STATE of Louisiana, Appellee,
v.
Stanley BOURNE, Jr., Appellant.
No. 53503.
Supreme Court of Louisiana.
September 24, 1973.*234 Barry F. Viosca, Orleans Indigent Defender Program, New Orleans, for defendant-appellant.
William J. Guste, Jr., Atty. Gen., LeRoy A. Hartley, Asst. Atty. Gen., Jim Garrison, Dist. Atty., Louise Korns, Asst. Dist. Atty., for plaintiff-appellee.
CALOGERO, Justice.
Defendant, Stanley Bourne, Jr., was convicted of possession of barbiturate in violation of LSA-R.S. 40:968 and was sentenced to serve three years at hard labor in the custody of the Louisiana Department of Corrections. Defendant has appealed his conviction and sentence, relying on three bills of exceptions to obtain a reversal.
Bill of Exceptions No. 1
The trial judge correctly disposed of bill of exception No. 1 in his per curiam to that bill which set forth as follows:
Bill of Exceptions No. 1 was reserved after the overruling of defense counsel's objection to Mr.
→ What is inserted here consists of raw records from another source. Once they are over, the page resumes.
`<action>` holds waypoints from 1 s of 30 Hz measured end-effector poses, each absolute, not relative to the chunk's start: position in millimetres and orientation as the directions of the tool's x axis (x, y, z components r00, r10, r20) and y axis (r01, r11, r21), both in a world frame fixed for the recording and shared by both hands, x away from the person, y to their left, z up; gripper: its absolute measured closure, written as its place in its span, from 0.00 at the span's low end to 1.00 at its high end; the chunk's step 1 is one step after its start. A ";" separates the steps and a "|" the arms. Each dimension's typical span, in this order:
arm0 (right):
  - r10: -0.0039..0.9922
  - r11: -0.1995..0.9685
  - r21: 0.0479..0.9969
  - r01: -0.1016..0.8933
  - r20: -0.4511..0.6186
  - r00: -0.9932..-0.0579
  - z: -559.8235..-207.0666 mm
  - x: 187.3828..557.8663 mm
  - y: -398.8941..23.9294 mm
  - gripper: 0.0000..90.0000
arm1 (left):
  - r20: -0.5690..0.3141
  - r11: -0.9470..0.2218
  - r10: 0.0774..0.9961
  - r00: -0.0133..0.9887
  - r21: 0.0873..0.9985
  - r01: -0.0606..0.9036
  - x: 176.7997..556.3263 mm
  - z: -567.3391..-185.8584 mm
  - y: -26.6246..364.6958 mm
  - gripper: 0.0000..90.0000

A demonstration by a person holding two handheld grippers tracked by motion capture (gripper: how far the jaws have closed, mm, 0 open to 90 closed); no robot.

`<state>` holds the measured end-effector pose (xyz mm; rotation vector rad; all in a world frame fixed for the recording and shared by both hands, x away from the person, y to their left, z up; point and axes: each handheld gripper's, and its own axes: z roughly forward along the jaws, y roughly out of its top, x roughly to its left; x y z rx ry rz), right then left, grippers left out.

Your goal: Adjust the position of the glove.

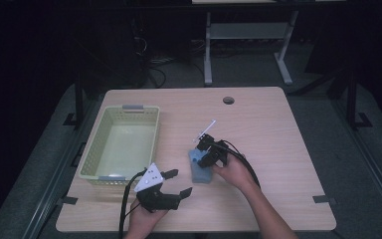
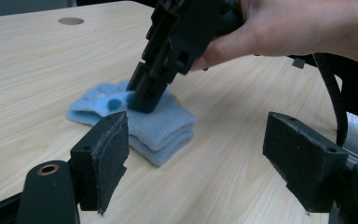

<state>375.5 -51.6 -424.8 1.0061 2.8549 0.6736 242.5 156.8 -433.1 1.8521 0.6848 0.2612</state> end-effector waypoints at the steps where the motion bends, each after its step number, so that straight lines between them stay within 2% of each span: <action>1: 0.606 0.695 0.413 0.588 0.104 -0.789 -424.8 375.5 -51.6 0.78 | -0.143 -0.243 0.570 0.809 0.911 0.333 242.3 -433.2 156.6 0.25; 2: 0.609 0.704 0.403 0.585 0.081 -0.789 -428.2 374.9 -50.5 0.70 | -0.142 -0.244 0.570 0.809 0.911 0.332 242.0 -433.4 155.9 0.25; 7: 0.617 0.670 0.444 0.595 0.113 -0.779 -422.9 374.8 -56.2 0.61 | -0.133 -0.250 0.571 0.810 0.912 0.325 241.6 -433.2 154.9 0.25; 9: 0.621 0.645 0.471 0.601 0.135 -0.772 -418.0 373.9 -60.5 0.64 | -0.132 -0.252 0.571 0.810 0.911 0.326 242.2 -433.7 155.1 0.25; 11: 0.621 0.628 0.490 0.604 0.151 -0.769 -415.1 372.8 -64.1 0.76 | -0.136 -0.249 0.571 0.810 0.911 0.329 242.3 -434.1 154.8 0.25; 12: 0.621 0.628 0.490 0.604 0.151 -0.769 -415.1 372.8 -64.1 0.76 | -0.140 -0.249 0.571 0.809 0.909 0.333 242.5 -434.4 154.4 0.25; 14: 0.625 0.624 0.491 0.608 0.154 -0.766 -415.5 372.7 -65.2 0.84 | -0.142 -0.250 0.572 0.808 0.908 0.336 242.5 -435.0 153.4 0.25; 18: 0.621 0.630 0.477 0.613 0.166 -0.766 -425.0 374.7 -58.8 0.89 | -0.140 -0.256 0.572 0.808 0.906 0.337 242.1 -435.5 152.6 0.25; 25: 0.619 0.639 0.457 0.618 0.171 -0.767 -439.5 375.2 -51.4 0.89 | -0.144 -0.254 0.574 0.806 0.904 0.343 242.5 -436.0 153.3 0.25; 26: 0.621 0.634 0.460 0.622 0.177 -0.764 -438.7 375.3 -52.0 0.87 | -0.140 -0.262 0.572 0.808 0.903 0.341 242.8 -436.0 153.9 0.25; 27: 0.626 0.623 0.475 0.622 0.176 -0.760 -435.3 374.4 -55.1 0.81 | -0.144 -0.259 0.574 0.806 0.902 0.346 242.8 -436.2 153.5 0.25; 30: 0.633 0.607 0.487 0.628 0.180 -0.753 -432.3 373.3 -59.3 0.77 | -0.159 -0.254 0.575 0.802 0.898 0.360 243.6 -437.0 152.9 0.26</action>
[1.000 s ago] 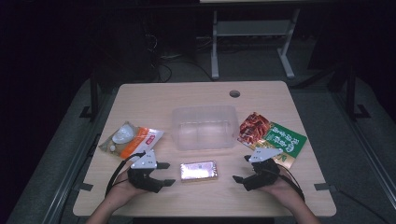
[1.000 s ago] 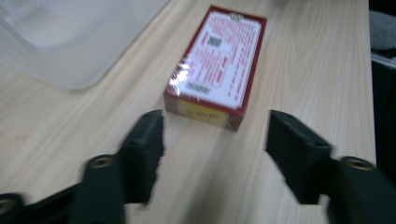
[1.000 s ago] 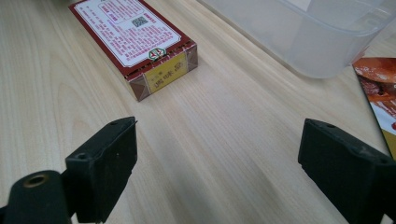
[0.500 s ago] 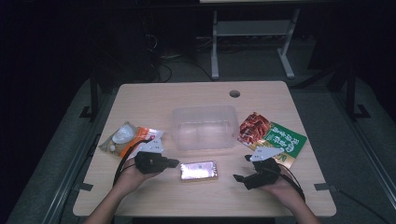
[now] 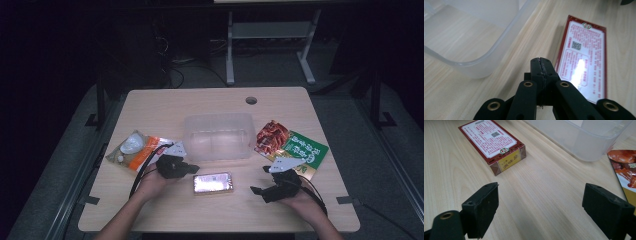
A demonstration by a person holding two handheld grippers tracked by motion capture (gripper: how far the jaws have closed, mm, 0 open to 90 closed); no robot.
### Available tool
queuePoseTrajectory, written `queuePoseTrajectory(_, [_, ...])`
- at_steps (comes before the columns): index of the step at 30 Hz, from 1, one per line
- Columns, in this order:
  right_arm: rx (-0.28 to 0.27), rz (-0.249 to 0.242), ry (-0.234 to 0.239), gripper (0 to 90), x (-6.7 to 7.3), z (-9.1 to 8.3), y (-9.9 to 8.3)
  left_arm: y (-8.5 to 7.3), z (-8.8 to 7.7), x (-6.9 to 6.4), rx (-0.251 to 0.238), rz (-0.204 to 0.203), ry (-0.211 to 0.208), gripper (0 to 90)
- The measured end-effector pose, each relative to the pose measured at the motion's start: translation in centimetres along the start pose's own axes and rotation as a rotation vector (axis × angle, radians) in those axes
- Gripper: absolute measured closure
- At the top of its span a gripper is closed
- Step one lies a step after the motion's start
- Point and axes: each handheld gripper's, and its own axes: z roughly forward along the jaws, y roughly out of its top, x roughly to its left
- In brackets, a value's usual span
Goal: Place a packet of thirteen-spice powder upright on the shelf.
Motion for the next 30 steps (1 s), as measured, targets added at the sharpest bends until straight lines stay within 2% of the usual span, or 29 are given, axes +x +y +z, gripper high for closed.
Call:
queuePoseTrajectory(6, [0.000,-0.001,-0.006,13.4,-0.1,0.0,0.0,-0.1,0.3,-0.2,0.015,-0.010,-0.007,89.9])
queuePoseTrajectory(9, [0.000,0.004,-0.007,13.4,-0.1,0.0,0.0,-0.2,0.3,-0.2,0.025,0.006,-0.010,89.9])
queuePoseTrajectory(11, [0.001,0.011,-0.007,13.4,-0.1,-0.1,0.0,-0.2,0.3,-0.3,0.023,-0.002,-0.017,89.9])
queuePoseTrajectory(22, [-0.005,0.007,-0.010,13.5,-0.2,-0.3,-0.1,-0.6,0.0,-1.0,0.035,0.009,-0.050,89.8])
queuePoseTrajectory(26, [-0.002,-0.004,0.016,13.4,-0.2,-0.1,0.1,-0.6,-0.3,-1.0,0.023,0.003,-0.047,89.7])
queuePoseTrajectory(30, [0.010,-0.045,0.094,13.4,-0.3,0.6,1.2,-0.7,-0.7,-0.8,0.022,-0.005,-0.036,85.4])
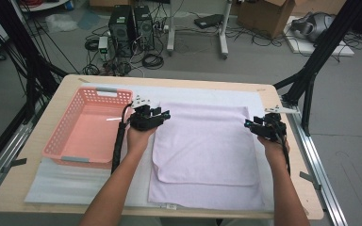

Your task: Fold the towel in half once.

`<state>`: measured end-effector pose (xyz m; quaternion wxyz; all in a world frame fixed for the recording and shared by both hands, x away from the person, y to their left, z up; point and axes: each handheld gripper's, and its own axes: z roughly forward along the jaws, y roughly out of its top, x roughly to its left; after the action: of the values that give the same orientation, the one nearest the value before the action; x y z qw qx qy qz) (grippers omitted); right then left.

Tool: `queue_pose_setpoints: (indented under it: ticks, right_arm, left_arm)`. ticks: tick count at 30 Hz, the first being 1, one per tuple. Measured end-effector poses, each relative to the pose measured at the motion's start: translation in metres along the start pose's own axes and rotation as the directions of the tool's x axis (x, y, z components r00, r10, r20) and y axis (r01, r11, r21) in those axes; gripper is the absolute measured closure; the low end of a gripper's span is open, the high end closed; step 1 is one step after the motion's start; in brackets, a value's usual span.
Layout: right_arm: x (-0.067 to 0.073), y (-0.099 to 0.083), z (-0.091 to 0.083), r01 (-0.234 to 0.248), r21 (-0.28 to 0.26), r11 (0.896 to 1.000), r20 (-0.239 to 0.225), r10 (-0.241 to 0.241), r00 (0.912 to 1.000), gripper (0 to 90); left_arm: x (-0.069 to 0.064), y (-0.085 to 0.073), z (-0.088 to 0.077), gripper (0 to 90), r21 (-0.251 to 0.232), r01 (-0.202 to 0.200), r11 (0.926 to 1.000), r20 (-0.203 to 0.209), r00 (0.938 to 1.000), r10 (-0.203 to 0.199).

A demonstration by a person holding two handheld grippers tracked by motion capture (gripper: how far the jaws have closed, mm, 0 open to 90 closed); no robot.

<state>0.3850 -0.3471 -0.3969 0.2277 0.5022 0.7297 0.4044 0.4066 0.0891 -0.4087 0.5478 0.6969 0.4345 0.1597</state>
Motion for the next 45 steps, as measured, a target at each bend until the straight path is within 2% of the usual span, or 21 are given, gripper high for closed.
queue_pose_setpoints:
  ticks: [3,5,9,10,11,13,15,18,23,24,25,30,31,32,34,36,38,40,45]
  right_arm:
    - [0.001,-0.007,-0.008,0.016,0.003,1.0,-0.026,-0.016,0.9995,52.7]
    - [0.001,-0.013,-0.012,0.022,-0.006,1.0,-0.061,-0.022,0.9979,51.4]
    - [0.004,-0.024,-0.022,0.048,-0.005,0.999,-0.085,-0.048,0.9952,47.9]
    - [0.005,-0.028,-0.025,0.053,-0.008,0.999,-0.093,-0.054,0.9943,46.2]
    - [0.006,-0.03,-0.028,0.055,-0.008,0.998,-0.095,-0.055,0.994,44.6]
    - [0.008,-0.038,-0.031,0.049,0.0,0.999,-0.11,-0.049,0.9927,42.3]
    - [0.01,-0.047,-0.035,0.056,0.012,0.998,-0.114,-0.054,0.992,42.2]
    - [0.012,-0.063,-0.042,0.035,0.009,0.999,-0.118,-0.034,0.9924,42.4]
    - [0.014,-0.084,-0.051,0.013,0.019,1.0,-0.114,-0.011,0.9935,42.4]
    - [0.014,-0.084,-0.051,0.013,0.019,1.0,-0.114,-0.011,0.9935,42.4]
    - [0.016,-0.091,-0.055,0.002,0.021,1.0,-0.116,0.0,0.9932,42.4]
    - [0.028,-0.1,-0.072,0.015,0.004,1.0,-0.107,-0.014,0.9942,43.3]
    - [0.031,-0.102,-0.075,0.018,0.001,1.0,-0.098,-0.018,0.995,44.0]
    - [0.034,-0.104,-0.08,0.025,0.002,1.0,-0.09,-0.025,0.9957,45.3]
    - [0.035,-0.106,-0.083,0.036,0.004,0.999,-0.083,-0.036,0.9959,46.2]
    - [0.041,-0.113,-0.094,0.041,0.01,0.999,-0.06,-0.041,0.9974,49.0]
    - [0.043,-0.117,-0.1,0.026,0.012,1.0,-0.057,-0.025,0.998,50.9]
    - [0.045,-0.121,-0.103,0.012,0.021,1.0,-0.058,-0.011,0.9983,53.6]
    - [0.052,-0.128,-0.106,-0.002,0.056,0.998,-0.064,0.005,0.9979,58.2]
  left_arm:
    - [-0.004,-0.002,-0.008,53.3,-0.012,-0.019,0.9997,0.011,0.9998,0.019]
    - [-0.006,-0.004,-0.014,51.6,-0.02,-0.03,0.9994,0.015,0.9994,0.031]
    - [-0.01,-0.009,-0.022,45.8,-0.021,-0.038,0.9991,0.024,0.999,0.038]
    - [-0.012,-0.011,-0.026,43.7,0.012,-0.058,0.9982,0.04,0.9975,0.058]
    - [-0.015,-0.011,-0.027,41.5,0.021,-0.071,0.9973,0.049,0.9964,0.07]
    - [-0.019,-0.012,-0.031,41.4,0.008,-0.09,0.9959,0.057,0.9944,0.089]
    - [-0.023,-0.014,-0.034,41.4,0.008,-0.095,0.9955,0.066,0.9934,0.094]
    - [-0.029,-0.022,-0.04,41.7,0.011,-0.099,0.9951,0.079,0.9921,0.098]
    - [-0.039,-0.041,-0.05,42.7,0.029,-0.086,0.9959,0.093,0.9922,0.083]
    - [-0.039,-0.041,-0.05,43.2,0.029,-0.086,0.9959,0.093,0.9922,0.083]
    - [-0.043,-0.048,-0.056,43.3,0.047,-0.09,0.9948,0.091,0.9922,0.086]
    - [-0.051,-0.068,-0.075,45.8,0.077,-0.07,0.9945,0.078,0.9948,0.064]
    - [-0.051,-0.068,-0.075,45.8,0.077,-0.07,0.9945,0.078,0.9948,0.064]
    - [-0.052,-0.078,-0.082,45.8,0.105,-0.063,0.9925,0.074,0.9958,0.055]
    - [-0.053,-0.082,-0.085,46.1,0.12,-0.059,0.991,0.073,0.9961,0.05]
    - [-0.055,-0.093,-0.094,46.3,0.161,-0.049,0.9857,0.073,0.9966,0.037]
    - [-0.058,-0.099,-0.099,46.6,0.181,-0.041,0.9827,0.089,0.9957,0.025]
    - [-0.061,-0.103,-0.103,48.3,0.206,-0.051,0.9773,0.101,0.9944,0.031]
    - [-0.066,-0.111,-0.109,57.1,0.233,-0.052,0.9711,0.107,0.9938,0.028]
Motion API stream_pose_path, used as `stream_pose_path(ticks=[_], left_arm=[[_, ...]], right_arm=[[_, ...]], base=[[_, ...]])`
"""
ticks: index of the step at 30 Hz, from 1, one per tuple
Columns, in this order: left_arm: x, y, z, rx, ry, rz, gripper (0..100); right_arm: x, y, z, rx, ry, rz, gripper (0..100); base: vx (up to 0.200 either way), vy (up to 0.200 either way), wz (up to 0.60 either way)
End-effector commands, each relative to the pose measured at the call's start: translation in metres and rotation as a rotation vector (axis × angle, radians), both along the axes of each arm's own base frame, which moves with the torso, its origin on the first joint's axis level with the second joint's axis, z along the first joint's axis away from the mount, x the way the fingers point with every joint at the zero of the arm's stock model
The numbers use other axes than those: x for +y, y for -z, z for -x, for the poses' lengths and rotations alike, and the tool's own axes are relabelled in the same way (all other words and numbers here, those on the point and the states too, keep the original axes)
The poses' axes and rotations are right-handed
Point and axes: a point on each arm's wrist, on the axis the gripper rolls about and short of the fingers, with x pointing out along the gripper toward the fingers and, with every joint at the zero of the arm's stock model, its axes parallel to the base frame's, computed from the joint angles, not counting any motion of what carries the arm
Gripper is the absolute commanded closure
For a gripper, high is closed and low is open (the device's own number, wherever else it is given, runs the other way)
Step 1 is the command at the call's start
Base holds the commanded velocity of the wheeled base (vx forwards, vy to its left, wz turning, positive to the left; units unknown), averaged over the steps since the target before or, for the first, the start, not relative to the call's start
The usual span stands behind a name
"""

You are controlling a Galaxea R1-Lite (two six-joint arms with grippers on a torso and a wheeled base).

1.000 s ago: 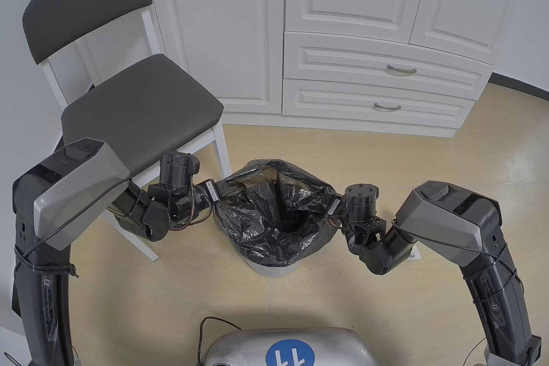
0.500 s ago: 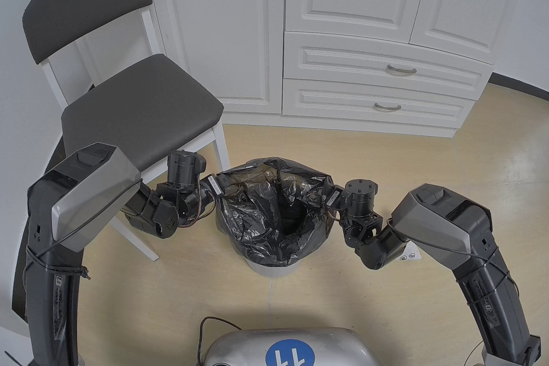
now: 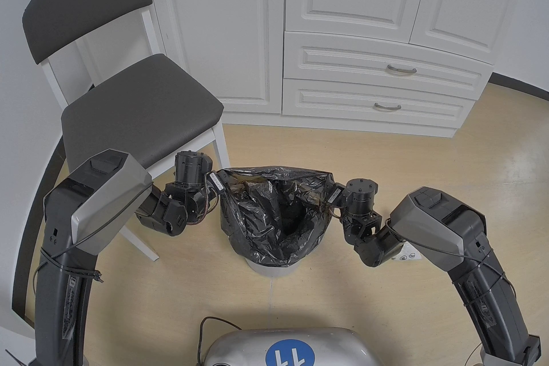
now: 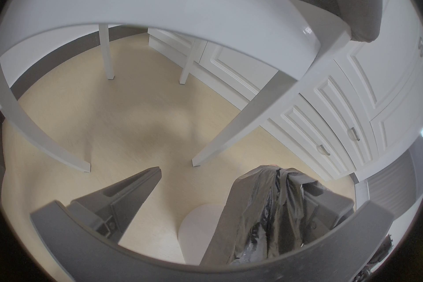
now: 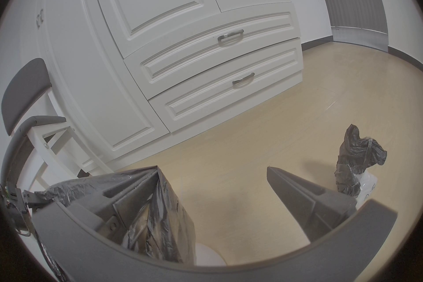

Edgar Dunn's testimony concerning the results of chemical test run by him on the barbiturate to be offered in evidence. Mr. Dunn, criminalist for the New Orleans Police Department, had previously been qualified (out of the jury's presence) as an expert in the field of chemical analysis and identification of controlled dangerous substances. Defense counsel was allowed extensive examination of the witness on the predicate; see transcription of trial, pages 25 through 36. After the predicate was laid, the witness qualified, and the jury returned, the assistant district attorney questioned Mr. Dunn about the tests he had run and the results of said tests. At this point defense counsel objected and requested the right to cross-examine the witness before his stating of conclusions. The objection was overruled and the request denied. Counsel, however, was again allowed extensive cross-examination of the witness on his testimony in chief.
It is the opinion of this Court that the motion to cross-examine the witness at the point requested was improper and out of order. The witness was already qualified as an expert and the right to cross-examination was still available to counsel. Counsel, in fact, did thoroughly examine the witness concerning the tests run and the type of equipment used. This Court knows of no provision of law *235 that would provide for out-of-order cross-examination. It should also be noted that the jury was charged on "expert witnesses".
Defendant in brief cites State v. McCall, 162 La. 471, 110 So. 723 (1926) as authority for his argument that he had a right to cross-examine the state's expert witness on his method of testing prior to the expert's rendition of his opinion. McCall does not stand for that proposition. There, as here, the defense counsel sought to cross-examine the state's expert witness as to the basis of his opinion prior to the conclusion of direct examination. The court there limited the preliminary cross-examination, as did the court here, to the witness's qualifications as an expert.
There is no merit to this bill.
Bill of Exceptions No. 2
Defense counsel objected to the admission into evidence of five capsules allegedly containing barbiturates. He neither briefed this bill nor argued it. It may therefore be considered abandoned. State v. Edwards, 261 La. 1014, 261 So. 2d 649 (1972). However, since defense counsel has requested our comment and decision we have considered this bill and find it to have no merit.
The bill was reserved when the trial judge ruled the drugs offered by the state admissible into evidence. The defendant objected, arguing that "a proper method of chemical testing had not been used" in analyzing the drugs. The chain of evidence, however, was clearly established. Counsel's objection as to the methodology used in testing these drugs goes to the weight to be accorded them rather than the admissibility of the drugs as evidence. Defense counsel argued this point forcefully to the jury, as was his entitlement. However, no ground for excluding the drugs from evidence was given by the defense.
Bill of Exceptions No. 3
Bill of Exceptions No. 3 was reserved when the defense counel at the close of the State's case moved the trial court to appoint an expert for the defense "to testify to the proper method of testing drugs" and concerning necessary preparatory steps in the proper use of the testing equipment employed by the State's expert. Essentially the basic issue presented by this Bill of Exceptions is whether or not an indigent defendant has a constitutional right to have a chemical expert appointed to aid in his defense, other than in connection with an independent chemical analysis of the drugs which form the basis of the State's prosecution. We understand the defense request here to be the appointment of a chemical expert for assistance in trial preparation, cross-examination, and possible testimony relative to methodology of the State's chemist.
We have, of course, held in State v. Migliore, 261 La. 722, 260 So. 2d 682 (1972), that a defendant is entitled to have an independent examination of state narcotic evidence.
Whatever may be this Court's position on the need to furnish an indigent similar independent examination of state evidence (and, of course, this question is not before us here), we are not prepared to say that Constitutional requirements mandate the furnishing of a chemical expert for the purposes stated by the defense here.
We find no abuse of discretion in the action of the trial judge in overruling the defense motion. The Bill lacks merit.
For the reasons assigned the conviction and sentence are affirmed.